■ **Records for this task**

* * * * * * * * *

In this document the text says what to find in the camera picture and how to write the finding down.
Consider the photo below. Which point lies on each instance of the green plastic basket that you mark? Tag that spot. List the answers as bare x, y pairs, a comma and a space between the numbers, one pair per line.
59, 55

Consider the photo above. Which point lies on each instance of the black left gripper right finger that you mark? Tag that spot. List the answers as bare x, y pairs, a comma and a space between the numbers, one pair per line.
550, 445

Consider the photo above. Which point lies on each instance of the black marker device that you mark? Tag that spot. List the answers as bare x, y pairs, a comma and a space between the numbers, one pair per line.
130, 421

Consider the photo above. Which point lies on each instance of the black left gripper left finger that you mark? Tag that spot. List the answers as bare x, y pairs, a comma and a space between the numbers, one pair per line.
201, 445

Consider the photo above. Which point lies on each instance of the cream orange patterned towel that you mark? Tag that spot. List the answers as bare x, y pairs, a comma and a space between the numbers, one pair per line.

* * * * * * * * *

■ **Action item**
A verbatim output of all the data above is needed.

■ **Output of the task**
In this document the text says what to find in the camera picture and how to write the finding down.
Consider the photo below. Which point lies on each instance of the green plastic basket that you mark? Tag that spot. List the answers as bare x, y pairs, a comma and a space between the numbers, one pair per line.
59, 55

Consider the photo above. Which point lies on each instance of the black left gripper right finger that you mark? Tag that spot. List the answers as bare x, y pairs, a comma and a space between the numbers, one pair per line.
550, 445

Consider the photo above. Which point lies on each instance of the black marker device that you mark? Tag that spot. List the answers as bare x, y pairs, a comma and a space between the numbers, one pair per line.
130, 421

Consider the photo above. Which point lies on each instance of the black left gripper left finger that you mark? Tag that spot. List the answers as bare x, y pairs, a comma and a space between the numbers, one pair per line.
201, 445

Consider the photo above. Which point lies on each instance of the cream orange patterned towel that you mark? Tag that spot. List the answers as bare x, y pairs, a comma and a space between the numbers, one pair per line.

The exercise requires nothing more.